What the task requires:
Repeat the entire listing below exactly.
================================
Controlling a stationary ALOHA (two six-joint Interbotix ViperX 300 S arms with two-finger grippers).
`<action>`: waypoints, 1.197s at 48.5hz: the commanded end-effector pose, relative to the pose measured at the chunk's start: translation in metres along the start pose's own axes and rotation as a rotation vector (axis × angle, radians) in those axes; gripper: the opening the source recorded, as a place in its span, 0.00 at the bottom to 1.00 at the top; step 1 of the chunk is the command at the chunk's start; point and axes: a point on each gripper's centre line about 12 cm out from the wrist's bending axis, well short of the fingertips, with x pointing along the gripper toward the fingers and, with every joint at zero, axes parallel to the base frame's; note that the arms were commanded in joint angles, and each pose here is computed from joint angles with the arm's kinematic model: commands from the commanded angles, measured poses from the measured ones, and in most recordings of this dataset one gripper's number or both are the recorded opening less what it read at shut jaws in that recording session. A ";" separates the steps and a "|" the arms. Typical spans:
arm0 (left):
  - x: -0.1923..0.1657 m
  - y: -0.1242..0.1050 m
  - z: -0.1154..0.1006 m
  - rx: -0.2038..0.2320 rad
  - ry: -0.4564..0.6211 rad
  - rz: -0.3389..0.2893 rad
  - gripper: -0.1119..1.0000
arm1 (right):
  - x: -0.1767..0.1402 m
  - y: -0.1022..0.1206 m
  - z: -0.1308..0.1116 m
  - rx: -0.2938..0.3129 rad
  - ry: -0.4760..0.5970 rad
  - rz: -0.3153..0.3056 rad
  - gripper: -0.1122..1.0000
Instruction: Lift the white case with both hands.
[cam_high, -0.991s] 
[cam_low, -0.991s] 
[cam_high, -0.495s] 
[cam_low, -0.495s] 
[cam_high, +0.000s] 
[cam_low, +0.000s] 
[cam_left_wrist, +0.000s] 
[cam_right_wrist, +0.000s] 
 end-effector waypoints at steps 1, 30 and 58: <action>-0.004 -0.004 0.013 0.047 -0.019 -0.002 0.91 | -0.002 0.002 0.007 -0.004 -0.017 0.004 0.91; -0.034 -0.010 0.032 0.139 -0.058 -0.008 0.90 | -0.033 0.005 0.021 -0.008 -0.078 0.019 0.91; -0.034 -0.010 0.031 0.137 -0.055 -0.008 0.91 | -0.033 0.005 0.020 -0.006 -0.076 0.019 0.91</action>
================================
Answer box:
Controlling a stationary ALOHA (two six-joint Interbotix ViperX 300 S arms with two-finger grippers).
`<action>`: waypoints, 1.197s at 48.5hz: the commanded end-effector pose, relative to the pose measured at the chunk's start: translation in metres along the start pose's own axes and rotation as a rotation vector (axis × angle, radians) in those axes; gripper: the opening the source recorded, as a place in its span, 0.00 at the bottom to 1.00 at the top; step 1 of the chunk is the command at the chunk's start; point and axes: a point on each gripper's centre line about 12 cm out from the wrist's bending axis, well short of the fingertips, with x pointing along the gripper toward the fingers and, with every joint at zero, axes parallel to the base frame's; note that the arms were commanded in joint angles, and each pose here is computed from joint angles with the arm's kinematic model: commands from the commanded angles, measured poses from the measured ones, and in most recordings of this dataset one gripper's number or both are the recorded opening less what it read at shut jaws in that recording session. A ";" separates the steps and a "|" the arms. Typical spans:
arm0 (left):
  - x: -0.1923..0.1657 m
  - y: -0.1242..0.1050 m
  - z: -0.1154..0.1006 m
  - rx: -0.2038..0.2320 rad
  - ry: -0.4564..0.6211 rad
  - rz: -0.3389..0.2893 rad
  - gripper: -0.1119..1.0000
arm1 (right):
  - x: -0.1767..0.1402 m
  - y: -0.1022..0.1206 m
  - z: -0.1308..0.1116 m
  - rx: -0.2938..0.3129 rad
  - ry: -0.4760..0.5970 rad
  - rz: -0.3153..0.3056 rad
  - gripper: -0.1122..1.0000
Instruction: Lift the white case with both hands.
[cam_high, -0.991s] 
[cam_low, -0.991s] 
[cam_high, -0.495s] 
[cam_low, -0.495s] 
[cam_high, +0.000s] 
[cam_low, +0.000s] 
[cam_left_wrist, +0.000s] 
[cam_right_wrist, +0.000s] 
 end-effector waypoints at steps 1, 30 and 58: <action>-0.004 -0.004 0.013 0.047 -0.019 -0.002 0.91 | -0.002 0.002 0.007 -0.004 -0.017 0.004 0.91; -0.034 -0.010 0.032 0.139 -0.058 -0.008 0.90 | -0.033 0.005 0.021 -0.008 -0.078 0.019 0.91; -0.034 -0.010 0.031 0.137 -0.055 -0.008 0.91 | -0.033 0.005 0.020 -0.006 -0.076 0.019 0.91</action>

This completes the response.